Good evening. My name is Shane Pennells. I’m a filmmaker here in Hamilton, and I do a lot of work with at-risk and marginalized youth throughout the city. Cole Gately has graciously given me an opportunity to share some of my thoughts with you. My first thought is that it has been an absolute honour to be working with Core Collaborative Learning bringing tonight’s films to you.
I’ve been serving as a mentor to one of our first-time filmmakers tonight and it gave me a moment to reflect on the power that film and the Arts have as a tool for social justice.
I think it’s safe to say that we all like watching movies. If I asked “what’s your favourite film” I’d probably get as many different answers as there are people here tonight. My fellow filmmaker and dear friend Terry Odette and I discussed that very question.
His favorite film is the Jimmy Stewart classic “It’s a Wonderful Life”. Good choice. An even better choice, maybe even the best choice, is my favourite, “Raiders of the Lost Ark”. However, when Terry heard my choice, he just shook is head and said, “You are such a child of the 1980’s.” Everyone has a favourite movie and because of that, it’s obvious that film is an immensely powerful way to reach people.
As filmmaker I have a public voice that not everyone does. For me, that means I have a certain responsibility to use that voice to help raise awareness of issues and people that might otherwise escape our attention.
The philosopher Paul Tillich once wrote that “the first duty of love is to listen”. That is what tonight is all about: listening. Tonight we’ve flipped the script, as it were. Usually stories about homelessness have to be brought to the public’s attention via a newspaper article or TV segment.

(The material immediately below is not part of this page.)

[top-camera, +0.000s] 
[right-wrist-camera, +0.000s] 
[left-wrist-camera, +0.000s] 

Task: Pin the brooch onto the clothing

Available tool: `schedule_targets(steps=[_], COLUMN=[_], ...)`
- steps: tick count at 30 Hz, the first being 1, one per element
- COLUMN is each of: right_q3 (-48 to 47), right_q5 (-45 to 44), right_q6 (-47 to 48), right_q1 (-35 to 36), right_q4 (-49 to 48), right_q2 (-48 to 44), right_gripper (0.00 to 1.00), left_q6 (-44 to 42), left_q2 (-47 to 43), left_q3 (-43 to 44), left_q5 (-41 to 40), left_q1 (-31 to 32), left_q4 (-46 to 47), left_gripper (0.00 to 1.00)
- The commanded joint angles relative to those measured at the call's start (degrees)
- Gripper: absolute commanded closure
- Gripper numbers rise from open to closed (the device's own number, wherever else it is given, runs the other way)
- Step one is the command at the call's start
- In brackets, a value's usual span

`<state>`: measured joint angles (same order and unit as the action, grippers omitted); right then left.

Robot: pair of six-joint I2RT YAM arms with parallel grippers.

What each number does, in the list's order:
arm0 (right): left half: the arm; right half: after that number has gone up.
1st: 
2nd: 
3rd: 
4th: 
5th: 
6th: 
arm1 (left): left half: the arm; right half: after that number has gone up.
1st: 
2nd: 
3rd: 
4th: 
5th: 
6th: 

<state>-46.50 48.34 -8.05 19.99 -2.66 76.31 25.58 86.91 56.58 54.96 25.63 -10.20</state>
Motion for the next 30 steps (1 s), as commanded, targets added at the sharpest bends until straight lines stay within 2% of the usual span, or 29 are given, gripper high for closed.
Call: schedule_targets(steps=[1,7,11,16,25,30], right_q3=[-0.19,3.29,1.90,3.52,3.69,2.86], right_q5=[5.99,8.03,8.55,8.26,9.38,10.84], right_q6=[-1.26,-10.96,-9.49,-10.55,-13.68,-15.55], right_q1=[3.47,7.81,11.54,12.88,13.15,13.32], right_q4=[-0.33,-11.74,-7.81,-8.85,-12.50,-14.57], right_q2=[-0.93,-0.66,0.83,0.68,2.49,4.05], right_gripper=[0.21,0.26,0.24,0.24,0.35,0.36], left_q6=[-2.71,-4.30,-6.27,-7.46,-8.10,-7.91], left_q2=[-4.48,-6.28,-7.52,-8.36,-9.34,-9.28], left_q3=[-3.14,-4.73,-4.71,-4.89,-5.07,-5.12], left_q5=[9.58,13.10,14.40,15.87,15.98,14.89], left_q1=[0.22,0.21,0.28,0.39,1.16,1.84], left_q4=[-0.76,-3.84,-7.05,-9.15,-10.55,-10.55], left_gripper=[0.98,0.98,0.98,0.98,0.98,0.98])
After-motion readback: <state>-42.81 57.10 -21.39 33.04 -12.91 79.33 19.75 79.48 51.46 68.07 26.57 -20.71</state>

I can tell you from working in media for many years that it is often very difficult to engage the public on topics like homelessness, but here that’s not the case. That’s what makes tonight so unique: you’re already here, ready to be engaged, ready to listen. Ready, I hope, to ask “what can I do to help?”
The films being presented tonight are, by and large, films on homelessness *by* the people who’ve lived it. The films are raw and unfiltered. They are insightful. They are heartwarming. They, at times, will be uncomfortable. However, the voices heard tonight can not and should not be ignored.
The films aren’t just about exposing the hard truths of homelessness, but they are also about starting discussions on how to end it. Homelessness doesn’t mean you’re just without a stable place to stay; it can involve many other issues, such as mental health challenges, addictions, the loss of self-identity and so much more. And there is no one singular root cause of it either.
Because of this there is no one singular answer, no panacea, no silver bullet that will just make the spectre of homelessness vanish, and because of that honest discussions need to be had and new ideas and new solutions have to be found. One idea I can offer from working with at-risk youth for many years is that it is often as much about the restoration of self-worth and dignity as it is about the ending of any financial barrier.
If we take away someone’s dignity, we have to give some of our own away in the process. We can not tear someone down without tearing a part of ourselves down at the same time. It’s natural law. However, to build someone up can sometimes take nothing more than a kind word, a listening ear, and a helping hand.
That is why those of us who have the ability to help have a certain responsibility to help those who are vulnerable and marginalized, because of we don’t… who will?
The first duty of love is to listen. The duties after that? Well, I’d listen to your heart and go from there. Thank you and enjoy the evening.